Songs mit Perfektion: Jackson Browne

Von Franz Schöler

Bei den meisten Prestige-Tourneen prominenter Rock-Gruppen laufen heute sechzehnkanalige Bandmaschinen mit, um die mehr oder weniger geglückten Konzerte für die Nachwelt zu konservieren. Denn ein Live-Album ist angesichts der immensen Produktionskosten für eine Studio-LP die in jedem Sinne billigste Entschuldigung für einen akuten Mangel an schöpferischen Ideen.

Nicht so Jackson Brownes "Running On Empty", auch wenn der Refrain des Titelsongs den Verdacht wecken könnte, wir hätten es hier mit einem ausgebrannten Fall zu tun. Das Gegenteil ist richtig.

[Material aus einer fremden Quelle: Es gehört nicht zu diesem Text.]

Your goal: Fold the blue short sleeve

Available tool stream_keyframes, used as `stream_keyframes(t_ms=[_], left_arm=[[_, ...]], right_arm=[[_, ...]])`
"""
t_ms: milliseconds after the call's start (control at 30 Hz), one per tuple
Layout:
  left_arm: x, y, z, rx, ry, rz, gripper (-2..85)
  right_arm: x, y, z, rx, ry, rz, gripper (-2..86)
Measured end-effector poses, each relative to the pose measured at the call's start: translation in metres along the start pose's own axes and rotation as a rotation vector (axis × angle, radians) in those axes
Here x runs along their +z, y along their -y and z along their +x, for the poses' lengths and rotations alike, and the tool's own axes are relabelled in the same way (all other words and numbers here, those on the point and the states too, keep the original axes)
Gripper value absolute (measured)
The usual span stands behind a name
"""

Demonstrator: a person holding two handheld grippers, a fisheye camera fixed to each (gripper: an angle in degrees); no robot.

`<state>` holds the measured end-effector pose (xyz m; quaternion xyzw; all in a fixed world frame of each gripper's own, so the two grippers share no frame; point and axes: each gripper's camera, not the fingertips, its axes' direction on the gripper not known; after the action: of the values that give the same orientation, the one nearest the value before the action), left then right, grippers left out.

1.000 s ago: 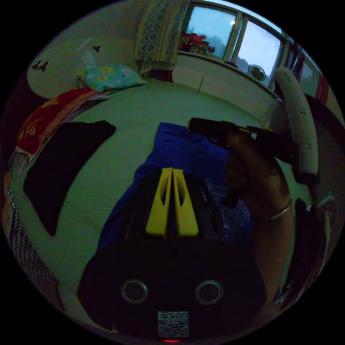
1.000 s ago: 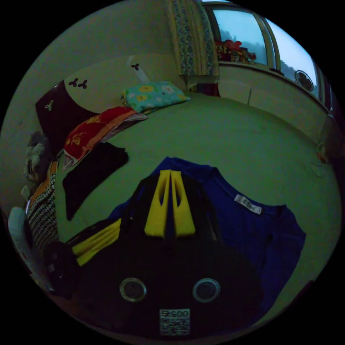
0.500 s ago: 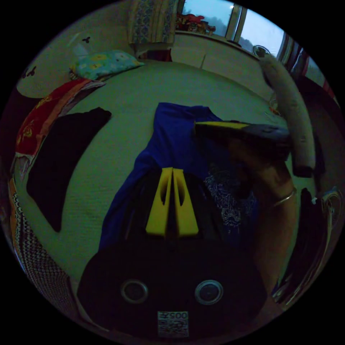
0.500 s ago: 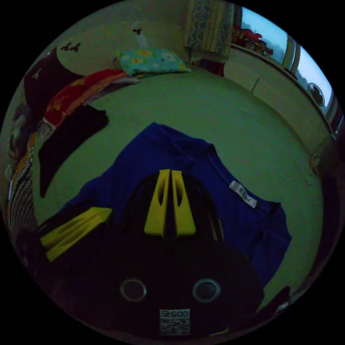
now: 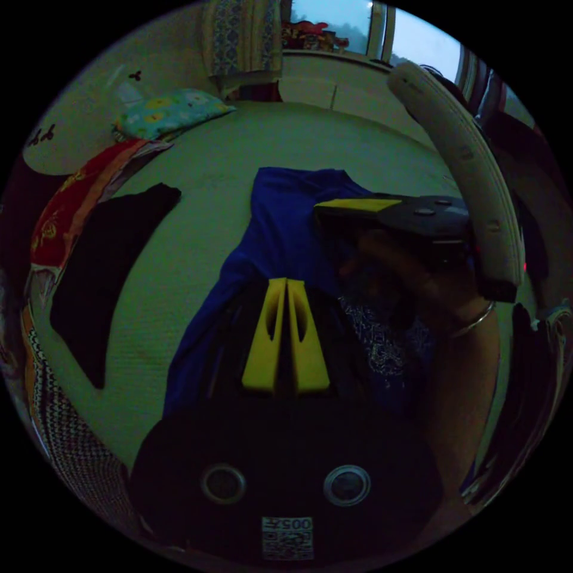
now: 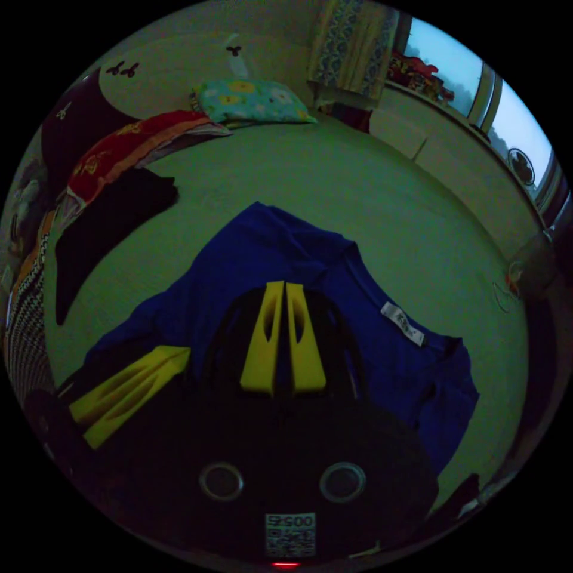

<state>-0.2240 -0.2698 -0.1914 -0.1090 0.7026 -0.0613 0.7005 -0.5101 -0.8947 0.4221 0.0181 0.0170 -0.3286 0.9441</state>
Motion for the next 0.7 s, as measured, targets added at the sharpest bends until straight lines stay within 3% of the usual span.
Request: stream_keyframes(t_ms=[700], left_arm=[[0.001, 0.008, 0.026, -0.019, -0.063, -0.011, -0.5]], right_arm=[[0.006, -0.016, 0.026, 0.106, 0.137, 0.022, -1.3]])
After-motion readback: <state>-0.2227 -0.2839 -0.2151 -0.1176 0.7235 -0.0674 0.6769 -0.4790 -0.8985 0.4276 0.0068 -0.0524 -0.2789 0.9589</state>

Bei "Running On Empty" handelt es sich um eine der wenigen Live-Platten in der Rockmusik, die ausschließlich neue Songs präsentiert und nicht so etwas wie eine nachgelieferte "Greatest Hits"-Kollektion ist, die den Ruhm der Interpreten zementieren soll. Einmalig auch insofern, als sie in Form eines akustischen Cinéma Vérité das Auf und Ab, die Frustrationen und befriedigenden Momente des Tourneelebens beschreibt: ein unsentimentales Dokument über Situationen, in denen vielen Rockmusikern nur einfällt, ein sentimental-selbstmitleidiges Lied über die Einsamkeit on the road zu schreiben.

Als sensibler Chronist der Gefühle einer Generation hat sich der heute 28jährige nie mit halben Sachen zufriedengegeben. Auch wenn "Running Oft Empty" nur die Hälfte eines ursprünglich als Doppelalbum geplanten Unternehmens ist, das in der Manier von Robert Altmans "Nashville" das totale Tournee-Dokument werden sollte. Zumindest indirekt reflektiert auch diese Platte wieder Jackson Brownes Lieblingsthema: den Verlust der Naivität und die Erfahrung des Altwerdens.

Seine Fans haben ihm vermutlich schon unzählige Male beteuert, wie sehr sie sich in seinen Liedern wiederfinden, wie stark sie sich mit den unschlüssigen Antihelden seiner Songs identifizieren können. Das gilt paradoxerweise für seine neuen Kompositionen genauso wie für Sachen, die er vor zehn Jahren schrieb. Paradox deswegen, weil Rockmusik immer eine unwiederholbare generationäre Erfahrung zu sein schien. Jackson Browne dagegen ist sich seit seinen frühen Songs wie "These Days" immer thematisch treu geblieben. Die pathetische Vokabel "frühvollendet" trifft hier ausnahmsweise tatsächlich zu.